Ménard has ordered the laundry off the window ledges, the satellite
dishes off the roofs and Syrian refugees out of public housing. He has
counted the Muslim children in schools here — a strict no-no in secular
France — and increased police patrols on horseback in this whitewashed
old Mediterranean city of 70,000 people, high unemployment, high
poverty, narrow stone streets and medieval churches.
“People
feel like they are being replaced,” Mr. Ménard said an interview inside
the 18th-century City Hall. “Immigration has become massive.”
For
the far right in France, his tenure as mayor of Béziers has become a
laboratory of sorts, watched with fascination by the country’s media,
chagrin by liberal-minded opponents and glee by the National Front party
of Marine Le Pen.
… “We are the avant-garde of change in France,” Mr. Ménard, 62, declared in the interview.
… to Mr. Ménard, it is all straightforward. He wants most if not all of the immigrants to go somewhere else.
“I
don’t want this city to be majority-Muslim, at all,” he said. “There is
a majority of the Muslim population that is incapable of living within
the norms of this country.”
“I
love this country,” he said, ticking off France’s prowess in
literature, art and architecture, even its “way of looking at women. I
am as attached to them as to my own eyes,” he said.
“The
identity of this city is not a Muslim identity,” Mr. Ménard continued.

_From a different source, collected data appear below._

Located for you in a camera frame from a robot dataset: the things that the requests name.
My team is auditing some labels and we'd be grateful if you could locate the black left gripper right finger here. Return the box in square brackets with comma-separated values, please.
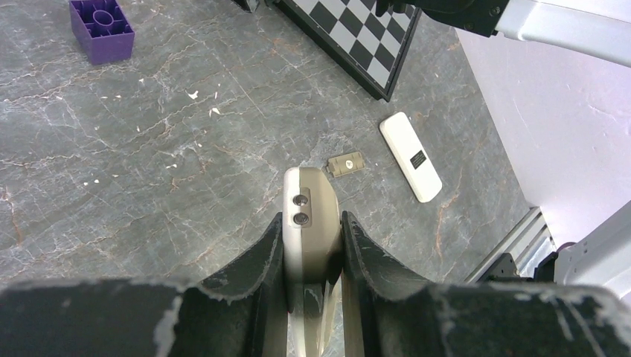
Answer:
[341, 211, 630, 356]

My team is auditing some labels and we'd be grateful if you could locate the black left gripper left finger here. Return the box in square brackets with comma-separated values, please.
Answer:
[1, 215, 286, 356]

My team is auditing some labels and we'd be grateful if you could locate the red and white remote control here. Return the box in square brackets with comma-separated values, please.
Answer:
[379, 112, 443, 203]

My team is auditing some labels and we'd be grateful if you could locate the beige battery cover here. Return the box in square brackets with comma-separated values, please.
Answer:
[327, 152, 365, 178]

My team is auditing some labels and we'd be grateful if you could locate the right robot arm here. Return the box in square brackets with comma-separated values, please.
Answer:
[376, 0, 630, 67]

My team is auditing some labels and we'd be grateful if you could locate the black and white chessboard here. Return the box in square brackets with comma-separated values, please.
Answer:
[274, 0, 422, 102]

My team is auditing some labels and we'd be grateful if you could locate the purple plastic block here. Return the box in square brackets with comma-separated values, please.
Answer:
[68, 0, 135, 65]

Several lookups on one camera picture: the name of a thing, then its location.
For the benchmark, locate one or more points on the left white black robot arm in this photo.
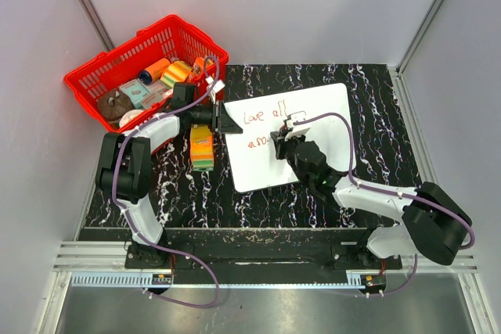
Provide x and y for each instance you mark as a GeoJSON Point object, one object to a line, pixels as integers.
{"type": "Point", "coordinates": [125, 165]}

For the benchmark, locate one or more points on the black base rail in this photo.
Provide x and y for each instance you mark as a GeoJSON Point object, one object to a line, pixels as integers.
{"type": "Point", "coordinates": [337, 248]}

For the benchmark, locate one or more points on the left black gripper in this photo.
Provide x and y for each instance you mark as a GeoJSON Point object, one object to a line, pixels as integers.
{"type": "Point", "coordinates": [222, 123]}

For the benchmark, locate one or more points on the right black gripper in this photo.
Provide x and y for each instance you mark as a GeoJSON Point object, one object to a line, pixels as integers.
{"type": "Point", "coordinates": [281, 144]}

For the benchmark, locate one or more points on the stacked colourful sponge pack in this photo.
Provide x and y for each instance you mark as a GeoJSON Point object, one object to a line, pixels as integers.
{"type": "Point", "coordinates": [201, 148]}

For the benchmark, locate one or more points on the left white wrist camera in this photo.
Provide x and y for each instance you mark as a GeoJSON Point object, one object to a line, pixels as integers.
{"type": "Point", "coordinates": [214, 86]}

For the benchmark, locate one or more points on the orange snack box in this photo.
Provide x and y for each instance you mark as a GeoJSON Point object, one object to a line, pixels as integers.
{"type": "Point", "coordinates": [200, 65]}

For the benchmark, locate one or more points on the white round container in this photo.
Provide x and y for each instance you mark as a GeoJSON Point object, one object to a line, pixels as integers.
{"type": "Point", "coordinates": [129, 116]}

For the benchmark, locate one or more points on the pink white packet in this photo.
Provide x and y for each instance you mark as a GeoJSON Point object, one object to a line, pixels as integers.
{"type": "Point", "coordinates": [158, 92]}

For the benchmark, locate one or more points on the teal small box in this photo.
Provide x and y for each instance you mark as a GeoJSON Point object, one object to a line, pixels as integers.
{"type": "Point", "coordinates": [135, 91]}

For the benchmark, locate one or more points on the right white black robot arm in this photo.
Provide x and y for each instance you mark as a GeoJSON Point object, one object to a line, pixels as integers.
{"type": "Point", "coordinates": [428, 221]}

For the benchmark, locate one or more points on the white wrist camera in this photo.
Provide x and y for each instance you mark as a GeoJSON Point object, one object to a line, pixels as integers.
{"type": "Point", "coordinates": [214, 86]}
{"type": "Point", "coordinates": [295, 125]}

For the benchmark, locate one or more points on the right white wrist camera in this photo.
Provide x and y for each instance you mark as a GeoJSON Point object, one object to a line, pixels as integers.
{"type": "Point", "coordinates": [295, 125]}

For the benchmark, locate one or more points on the red plastic shopping basket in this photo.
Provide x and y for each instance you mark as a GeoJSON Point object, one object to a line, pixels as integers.
{"type": "Point", "coordinates": [170, 37]}

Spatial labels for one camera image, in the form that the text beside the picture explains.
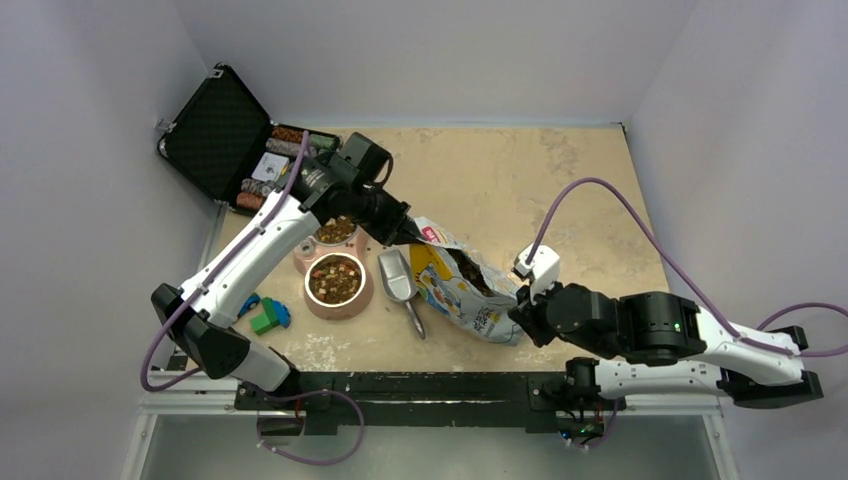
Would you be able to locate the green blue toy block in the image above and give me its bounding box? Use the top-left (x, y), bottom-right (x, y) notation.
top-left (250, 297), bottom-right (291, 335)

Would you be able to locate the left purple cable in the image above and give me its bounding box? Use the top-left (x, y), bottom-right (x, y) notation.
top-left (139, 129), bottom-right (366, 466)

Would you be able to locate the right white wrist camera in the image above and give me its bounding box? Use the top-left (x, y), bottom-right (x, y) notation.
top-left (512, 245), bottom-right (561, 304)

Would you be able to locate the pink double pet bowl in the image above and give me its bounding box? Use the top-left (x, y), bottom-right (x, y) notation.
top-left (294, 216), bottom-right (374, 321)

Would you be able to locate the pet food bag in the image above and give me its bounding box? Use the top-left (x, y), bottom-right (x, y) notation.
top-left (409, 217), bottom-right (524, 347)

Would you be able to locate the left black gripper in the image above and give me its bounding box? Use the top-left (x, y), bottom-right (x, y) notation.
top-left (344, 181), bottom-right (425, 245)

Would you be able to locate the orange blue toy car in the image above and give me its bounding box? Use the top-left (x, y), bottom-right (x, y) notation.
top-left (237, 292), bottom-right (261, 319)

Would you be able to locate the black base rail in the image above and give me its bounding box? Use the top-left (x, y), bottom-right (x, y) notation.
top-left (234, 371), bottom-right (626, 435)

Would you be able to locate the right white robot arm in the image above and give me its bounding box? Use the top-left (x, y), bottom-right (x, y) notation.
top-left (508, 282), bottom-right (824, 409)

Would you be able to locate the clear water bottle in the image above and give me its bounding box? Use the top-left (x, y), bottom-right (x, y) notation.
top-left (294, 238), bottom-right (316, 261)

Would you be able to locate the black poker chip case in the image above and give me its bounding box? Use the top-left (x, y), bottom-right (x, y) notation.
top-left (157, 63), bottom-right (342, 215)

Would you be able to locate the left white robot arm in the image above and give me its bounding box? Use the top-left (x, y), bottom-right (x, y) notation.
top-left (140, 133), bottom-right (423, 409)

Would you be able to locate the metal food scoop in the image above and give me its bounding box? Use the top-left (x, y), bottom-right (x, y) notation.
top-left (377, 250), bottom-right (426, 340)

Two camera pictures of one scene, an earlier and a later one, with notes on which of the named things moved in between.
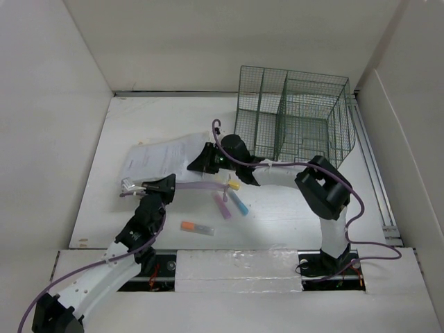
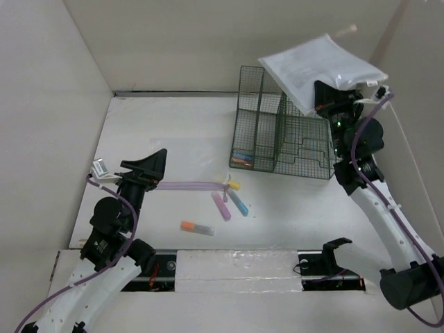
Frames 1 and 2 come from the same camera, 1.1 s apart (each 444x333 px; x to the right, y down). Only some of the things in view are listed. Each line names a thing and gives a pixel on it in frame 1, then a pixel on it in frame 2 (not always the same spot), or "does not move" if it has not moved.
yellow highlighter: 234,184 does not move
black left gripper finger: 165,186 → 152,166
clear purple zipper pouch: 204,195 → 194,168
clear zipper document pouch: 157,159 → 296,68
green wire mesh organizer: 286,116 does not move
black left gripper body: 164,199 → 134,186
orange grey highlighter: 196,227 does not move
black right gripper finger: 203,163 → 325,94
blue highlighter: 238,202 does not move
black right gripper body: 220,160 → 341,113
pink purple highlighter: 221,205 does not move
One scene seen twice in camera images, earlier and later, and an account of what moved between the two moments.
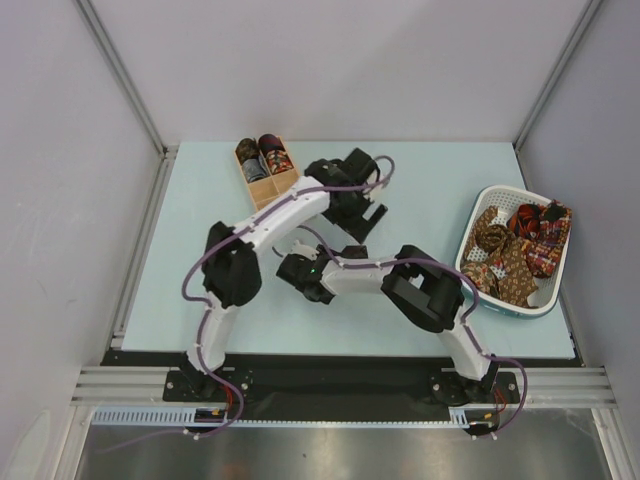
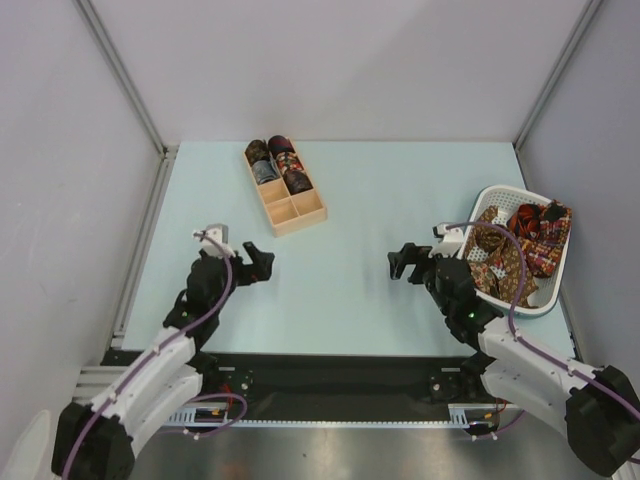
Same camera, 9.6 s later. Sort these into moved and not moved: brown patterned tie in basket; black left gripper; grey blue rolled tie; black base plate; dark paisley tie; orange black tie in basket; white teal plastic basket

“This is a problem of numbers. When you’ve got two-thirds of the kids in
a school with Muslim names — that’s a disaster. Impossible. There’s no
way you could want this.”
In
September, he strode into public housing here, wearing his tricolor
official sash — the French national colors — and accompanied by a
retinue of aides, to accost a Syrian refugee wearing a Berkeley T-shirt.
In his carefully enunciated diction, Mr. Ménard told the bemused-looking refugee, “Sir, you are not welcome in this city.”
… Mr.
Ménard founded Reporters Sans Frontières in 1985 with friends, and
until he left it in 2008, was an uncompromising defender of free speech,
becoming ever more so as the years went on, and even speaking up
against the law silencing French Holocaust deniers like Robert Faurisson.
Mr.
Ménard was born in French Algeria and was forced to leave with his
family, along with millions of other Frenchmen, when the country gained
independence in 1962 — a background critics say explains his hostility
toward Muslim immigrants.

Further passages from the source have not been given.